|I look up to the sky and wonder. And wait.|
You know that point in the space of your life where you know that certain changes will be happening soon, but you don't know the where or the when? That's where we're at. It's frustrating.
We know that another move is imminent, but that's all we know. Two things in life drive me completely batty: Waiting and Not Knowing. I am in both states. Waiting to know. And therefore batty.
The lease is up on our rental house at the end of July, yet we will likely remain in England until the end of the calendar year. The owners are returning from their own overseas stint, so, we have to find another house. Furnished, because all of our furniture is stored at my parents' in Detroit and there is no point in buying more just to ship it or sell it in a few months time.
The house or apartment needs to be in a decent area, within an hour of my husband's office and with a safe and good quality school.
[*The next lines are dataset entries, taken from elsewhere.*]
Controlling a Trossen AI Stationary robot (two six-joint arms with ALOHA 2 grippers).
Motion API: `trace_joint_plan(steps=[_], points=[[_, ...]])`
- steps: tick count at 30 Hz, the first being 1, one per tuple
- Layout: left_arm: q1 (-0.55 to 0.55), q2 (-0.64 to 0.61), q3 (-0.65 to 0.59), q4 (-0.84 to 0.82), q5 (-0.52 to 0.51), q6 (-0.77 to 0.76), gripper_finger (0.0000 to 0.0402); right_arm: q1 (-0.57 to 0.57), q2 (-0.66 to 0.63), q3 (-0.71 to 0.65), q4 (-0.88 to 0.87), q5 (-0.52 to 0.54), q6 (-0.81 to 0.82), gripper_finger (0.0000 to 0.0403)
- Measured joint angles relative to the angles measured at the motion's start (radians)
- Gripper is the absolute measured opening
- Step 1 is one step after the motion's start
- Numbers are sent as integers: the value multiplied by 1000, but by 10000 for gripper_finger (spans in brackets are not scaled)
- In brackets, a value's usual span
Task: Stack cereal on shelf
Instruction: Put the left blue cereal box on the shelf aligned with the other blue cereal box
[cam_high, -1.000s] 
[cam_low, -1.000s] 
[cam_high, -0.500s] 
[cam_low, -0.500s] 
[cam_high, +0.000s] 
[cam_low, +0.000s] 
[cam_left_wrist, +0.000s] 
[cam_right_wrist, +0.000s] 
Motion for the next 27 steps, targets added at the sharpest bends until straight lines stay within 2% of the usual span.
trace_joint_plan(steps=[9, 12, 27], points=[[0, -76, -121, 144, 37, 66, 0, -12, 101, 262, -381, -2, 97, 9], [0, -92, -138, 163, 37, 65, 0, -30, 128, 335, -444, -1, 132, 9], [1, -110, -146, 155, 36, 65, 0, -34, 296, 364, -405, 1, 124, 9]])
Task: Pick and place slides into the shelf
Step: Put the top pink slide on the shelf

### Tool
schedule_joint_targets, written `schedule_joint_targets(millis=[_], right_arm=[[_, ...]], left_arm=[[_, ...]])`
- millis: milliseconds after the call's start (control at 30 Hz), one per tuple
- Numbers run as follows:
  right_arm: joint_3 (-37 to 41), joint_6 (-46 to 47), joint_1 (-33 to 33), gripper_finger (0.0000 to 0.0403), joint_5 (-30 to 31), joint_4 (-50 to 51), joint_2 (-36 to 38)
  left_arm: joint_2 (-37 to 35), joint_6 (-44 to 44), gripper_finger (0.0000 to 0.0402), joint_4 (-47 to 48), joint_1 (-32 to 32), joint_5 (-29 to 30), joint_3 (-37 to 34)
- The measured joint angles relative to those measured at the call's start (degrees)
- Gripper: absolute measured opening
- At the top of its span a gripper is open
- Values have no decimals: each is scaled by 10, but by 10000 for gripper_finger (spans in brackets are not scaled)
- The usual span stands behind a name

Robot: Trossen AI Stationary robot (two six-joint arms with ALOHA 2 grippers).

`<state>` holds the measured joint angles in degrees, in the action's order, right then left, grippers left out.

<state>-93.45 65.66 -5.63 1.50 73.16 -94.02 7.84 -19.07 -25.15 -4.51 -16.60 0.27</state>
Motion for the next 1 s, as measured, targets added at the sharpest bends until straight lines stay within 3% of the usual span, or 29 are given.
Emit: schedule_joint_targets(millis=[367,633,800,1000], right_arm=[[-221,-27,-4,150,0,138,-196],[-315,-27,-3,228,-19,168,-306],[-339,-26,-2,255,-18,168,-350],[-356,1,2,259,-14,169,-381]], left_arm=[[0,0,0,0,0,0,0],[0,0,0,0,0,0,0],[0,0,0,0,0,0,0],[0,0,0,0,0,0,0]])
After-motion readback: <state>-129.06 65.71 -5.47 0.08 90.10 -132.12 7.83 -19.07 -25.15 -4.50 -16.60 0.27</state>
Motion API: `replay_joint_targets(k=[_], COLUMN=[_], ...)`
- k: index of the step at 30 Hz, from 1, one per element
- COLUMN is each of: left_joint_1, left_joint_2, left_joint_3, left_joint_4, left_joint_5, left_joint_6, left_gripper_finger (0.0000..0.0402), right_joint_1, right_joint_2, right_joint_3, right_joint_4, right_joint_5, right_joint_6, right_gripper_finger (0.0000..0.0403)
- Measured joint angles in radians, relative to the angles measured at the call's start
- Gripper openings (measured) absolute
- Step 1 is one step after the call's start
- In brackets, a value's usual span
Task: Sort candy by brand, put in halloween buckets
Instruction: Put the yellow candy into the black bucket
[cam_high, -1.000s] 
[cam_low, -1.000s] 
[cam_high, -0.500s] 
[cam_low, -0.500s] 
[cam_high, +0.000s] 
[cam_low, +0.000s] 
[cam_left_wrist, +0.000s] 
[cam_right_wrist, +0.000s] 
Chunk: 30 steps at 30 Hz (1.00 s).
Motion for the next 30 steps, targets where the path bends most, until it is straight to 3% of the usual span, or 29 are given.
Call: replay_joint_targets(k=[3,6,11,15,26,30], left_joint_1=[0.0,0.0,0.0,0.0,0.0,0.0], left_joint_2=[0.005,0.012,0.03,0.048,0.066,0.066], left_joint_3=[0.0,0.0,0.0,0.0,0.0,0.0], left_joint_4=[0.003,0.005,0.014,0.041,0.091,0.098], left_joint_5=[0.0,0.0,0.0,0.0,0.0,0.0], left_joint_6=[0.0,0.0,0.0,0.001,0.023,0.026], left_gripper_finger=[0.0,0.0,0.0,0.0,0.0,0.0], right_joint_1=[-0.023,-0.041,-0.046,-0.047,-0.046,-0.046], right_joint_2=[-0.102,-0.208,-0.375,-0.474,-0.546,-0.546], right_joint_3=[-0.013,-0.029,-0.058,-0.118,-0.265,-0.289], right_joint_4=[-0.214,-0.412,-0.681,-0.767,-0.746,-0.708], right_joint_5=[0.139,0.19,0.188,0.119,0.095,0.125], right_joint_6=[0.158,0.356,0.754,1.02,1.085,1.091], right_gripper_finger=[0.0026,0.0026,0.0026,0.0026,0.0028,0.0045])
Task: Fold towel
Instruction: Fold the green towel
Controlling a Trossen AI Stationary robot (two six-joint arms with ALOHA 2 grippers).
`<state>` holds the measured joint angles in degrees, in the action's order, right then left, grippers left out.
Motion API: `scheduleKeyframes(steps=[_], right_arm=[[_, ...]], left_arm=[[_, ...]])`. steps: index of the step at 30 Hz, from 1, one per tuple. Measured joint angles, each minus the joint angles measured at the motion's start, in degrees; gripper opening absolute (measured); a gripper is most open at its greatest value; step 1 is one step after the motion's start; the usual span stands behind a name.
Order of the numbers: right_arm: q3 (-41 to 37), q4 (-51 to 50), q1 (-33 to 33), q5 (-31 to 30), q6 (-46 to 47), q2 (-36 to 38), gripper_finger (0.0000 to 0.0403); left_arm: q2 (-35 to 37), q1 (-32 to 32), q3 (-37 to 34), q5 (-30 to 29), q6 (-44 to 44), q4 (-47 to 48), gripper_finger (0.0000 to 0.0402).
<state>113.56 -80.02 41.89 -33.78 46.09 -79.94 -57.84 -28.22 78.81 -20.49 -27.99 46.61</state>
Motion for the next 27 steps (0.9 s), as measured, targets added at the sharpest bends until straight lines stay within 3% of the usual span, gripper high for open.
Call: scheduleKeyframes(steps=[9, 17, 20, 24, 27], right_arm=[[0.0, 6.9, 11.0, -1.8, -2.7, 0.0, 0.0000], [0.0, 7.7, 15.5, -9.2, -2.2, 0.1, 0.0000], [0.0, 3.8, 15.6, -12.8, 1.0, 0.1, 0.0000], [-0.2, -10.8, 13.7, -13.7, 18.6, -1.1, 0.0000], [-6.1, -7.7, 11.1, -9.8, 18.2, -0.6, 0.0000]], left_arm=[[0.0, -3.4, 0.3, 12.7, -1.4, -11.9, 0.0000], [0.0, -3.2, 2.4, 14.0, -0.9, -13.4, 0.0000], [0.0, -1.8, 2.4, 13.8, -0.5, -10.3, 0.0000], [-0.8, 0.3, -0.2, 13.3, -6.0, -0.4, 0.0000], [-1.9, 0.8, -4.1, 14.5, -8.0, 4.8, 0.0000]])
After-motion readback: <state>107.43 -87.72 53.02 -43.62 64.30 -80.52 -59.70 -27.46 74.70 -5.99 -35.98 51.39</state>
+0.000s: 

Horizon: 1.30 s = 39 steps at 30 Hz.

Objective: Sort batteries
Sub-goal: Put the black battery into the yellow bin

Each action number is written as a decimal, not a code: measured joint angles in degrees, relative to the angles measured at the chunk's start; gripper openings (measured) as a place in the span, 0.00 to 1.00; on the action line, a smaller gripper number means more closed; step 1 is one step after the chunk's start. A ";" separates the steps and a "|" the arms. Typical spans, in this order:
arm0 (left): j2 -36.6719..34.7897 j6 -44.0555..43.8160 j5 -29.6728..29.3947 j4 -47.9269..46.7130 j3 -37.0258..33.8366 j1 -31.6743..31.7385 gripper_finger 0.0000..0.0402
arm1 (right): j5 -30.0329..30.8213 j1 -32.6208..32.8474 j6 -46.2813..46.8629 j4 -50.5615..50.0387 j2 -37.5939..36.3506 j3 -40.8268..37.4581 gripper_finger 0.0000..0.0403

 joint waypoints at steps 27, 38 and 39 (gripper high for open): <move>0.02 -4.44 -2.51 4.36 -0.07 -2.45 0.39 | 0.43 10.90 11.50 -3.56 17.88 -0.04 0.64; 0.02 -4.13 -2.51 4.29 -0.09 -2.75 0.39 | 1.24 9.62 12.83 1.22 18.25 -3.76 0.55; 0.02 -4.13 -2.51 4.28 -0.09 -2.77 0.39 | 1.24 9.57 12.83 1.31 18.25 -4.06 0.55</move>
Then the questions in my mind begin: Should we try to keep them in the school they are in now so they don't have to change schools 3 times in less than 18 months? Or get closer to the hubs' office so that we cut down on commute/travel expenses?
Plus, where will we be moving? We don't know yet. Could be Hong Kong, Singapore, K.L. or even Sydney. We're rooting for Sydney. Just for the cost of school, we're rooting for Sydney. And it's Australia. Duh! What better place for a future Animal Rescuer (Nature Girl)?!
Essentially, I'm dealing with two moves at once. England to England and England to Asia. Moving my kids from one house to the next, possibly one school to the next, then one country to the next... all with very little certainty of anything for the next 6 months to a year of our lives. Transitional Limbo. Not knowing. Waiting.
I was hoping to wait out a portion of this limbo enjoying the company of family with my parents at my childhood home after school gets out at the end of July. Sadly, it doesn't look like that will be happening either. Airfare for 5 and all that. Money will be better spent on the first month's rent wherever we end up and perhaps a few days on the seaside. Such is life.
How do you cope with the uncertainty that transition is certain to bring?